A patient with early cataracts tells the nurse that he is afraid cataract surgery may cause permanent visual damage. What should the nurse teach the patient? a. The cataracts will only worsen with time and should be removed as early as possible to prevent blindness. b. Cataract surgery is very safe and with the implantation of an intraocular lens, the need for glasses will be eliminated. c. Progression of the cataracts can be prevented by avoidance of ultraviolet (UV) light and good dietary management. d. Vision enhancement techniques may improve vision until surgery becomes an acceptable option to maintain desired activities.

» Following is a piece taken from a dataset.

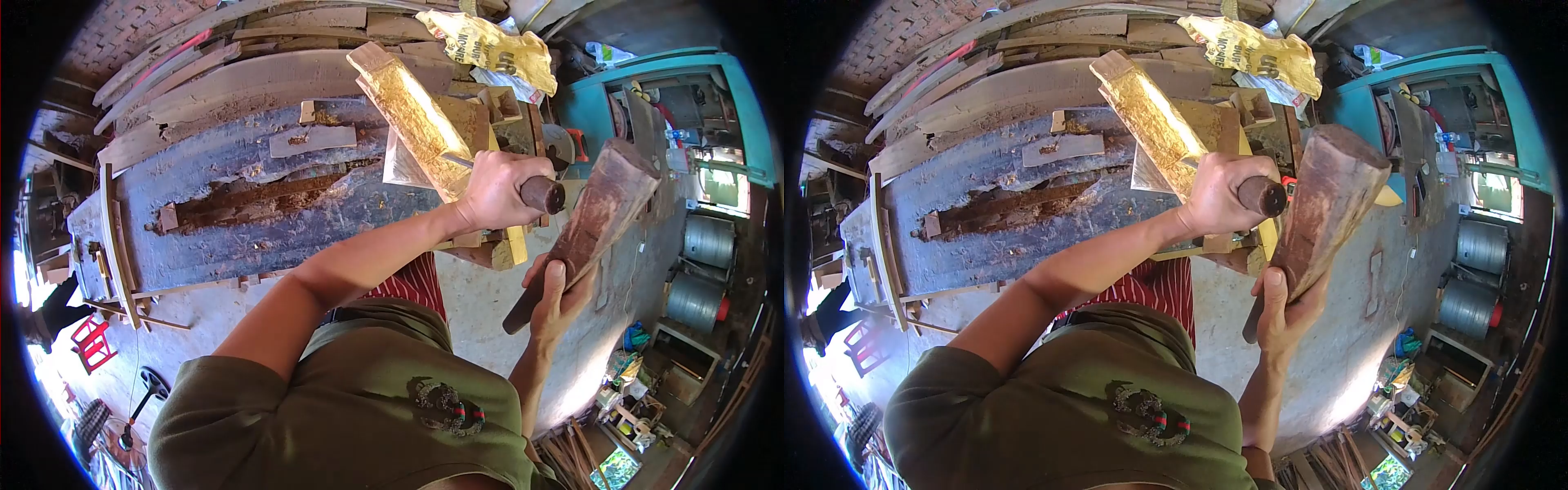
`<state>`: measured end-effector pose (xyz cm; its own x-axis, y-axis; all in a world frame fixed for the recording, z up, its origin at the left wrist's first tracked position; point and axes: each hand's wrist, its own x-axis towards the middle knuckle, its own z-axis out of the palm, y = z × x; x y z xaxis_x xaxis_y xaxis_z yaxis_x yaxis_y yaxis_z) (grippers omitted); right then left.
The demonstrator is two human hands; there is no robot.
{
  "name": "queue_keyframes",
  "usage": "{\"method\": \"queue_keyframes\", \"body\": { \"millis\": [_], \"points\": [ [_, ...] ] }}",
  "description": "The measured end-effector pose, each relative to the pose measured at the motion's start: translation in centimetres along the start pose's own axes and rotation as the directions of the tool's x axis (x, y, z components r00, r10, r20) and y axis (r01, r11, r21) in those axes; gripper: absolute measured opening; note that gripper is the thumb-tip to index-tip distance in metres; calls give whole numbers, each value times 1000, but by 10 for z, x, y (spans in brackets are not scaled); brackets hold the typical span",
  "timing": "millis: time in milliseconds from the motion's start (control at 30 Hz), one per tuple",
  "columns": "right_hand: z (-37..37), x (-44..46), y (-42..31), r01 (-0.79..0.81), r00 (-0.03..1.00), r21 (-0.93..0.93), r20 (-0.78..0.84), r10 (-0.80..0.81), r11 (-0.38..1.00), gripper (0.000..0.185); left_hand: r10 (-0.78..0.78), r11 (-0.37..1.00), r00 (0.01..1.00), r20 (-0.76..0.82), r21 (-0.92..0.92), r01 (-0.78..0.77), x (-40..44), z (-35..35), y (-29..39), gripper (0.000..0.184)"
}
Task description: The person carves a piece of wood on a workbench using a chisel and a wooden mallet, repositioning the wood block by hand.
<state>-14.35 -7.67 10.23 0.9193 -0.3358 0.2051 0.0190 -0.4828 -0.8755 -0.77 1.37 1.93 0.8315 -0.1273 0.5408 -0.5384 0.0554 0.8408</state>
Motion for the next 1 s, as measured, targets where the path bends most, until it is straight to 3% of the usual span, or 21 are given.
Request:
{"method": "queue_keyframes", "body": {
  "millis": [233,300,467,700,800,833,967,1000],
  "points": [
    [-1,-1,3,-13,1000,18,28,12,1000,48,17,1000,1000,16,4,-17,2,-2,0,18],
    [-3,-2,3,-98,995,119,35,95,988,48,-11,1000,1000,4,-15,11,6,-2,1,19],
    [-2,-1,7,-111,994,148,31,107,983,49,-103,988,993,-51,-125,96,20,-6,-6,17],
    [-4,1,7,-82,997,154,27,79,985,49,-88,993,995,-50,-85,84,25,-10,-7,14],
    [-7,1,7,-99,995,153,31,95,983,49,-90,988,983,-158,-138,69,42,-8,-21,12],
    [-7,0,7,-102,995,152,26,99,983,49,-88,986,982,-167,-158,61,54,-14,-26,26],
    [-8,-5,9,-105,994,165,4,106,981,47,-315,907,936,-158,-341,247,81,-41,1,18],
    [-9,-7,9,-109,994,158,0,110,981,45,-198,941,952,-233,-317,119,83,-38,-1,17]
  ]
}}
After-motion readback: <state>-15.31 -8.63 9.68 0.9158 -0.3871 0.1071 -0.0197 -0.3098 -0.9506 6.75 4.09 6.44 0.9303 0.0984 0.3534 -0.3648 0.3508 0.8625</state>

d. Although cataracts do become worse with time, surgical extraction is considered an elective procedure and is usually performed when the patient decides that he or she wants or needs to see better for his or her lifestyle. There are no known measures to prevent cataract development or progression. Surgical extraction is safe but the patient will still need glasses for near vision and for any residual refractive error of the implanted lens.

Which nursing action should be included in the management of the patient with external otitis? a. Irrigate the ear canal with body temperature saline several hours after instilling lubricating eardrops. b. Insert an ear wick into the external canal before each application of eardrops to disperse the medication. c. Teach the patient to prevent further infections by instilling antibiotic drops into the ear canal before swimming. d. Administer eardrops without touching the dropper to the auricle and position the ear upward for 2 minutes afterward.

d. Antibiotic eardrops for external otitis should be applied without touching the auricle to avoid contaminating the dropper and the solution and the patient should hold the ear upward for several minutes to allow the drops to run down the canal. The drops may be placed onto an ear wick that is placed in the canal but it remains in the ear throughout the course of treatment. The use of lubricating eardrops followed by irrigation is performed for impacted cerumen. "Swimmer's ear" is best prevented by avoiding swimming in contaminated waters; prophylactic antibiotics are not used.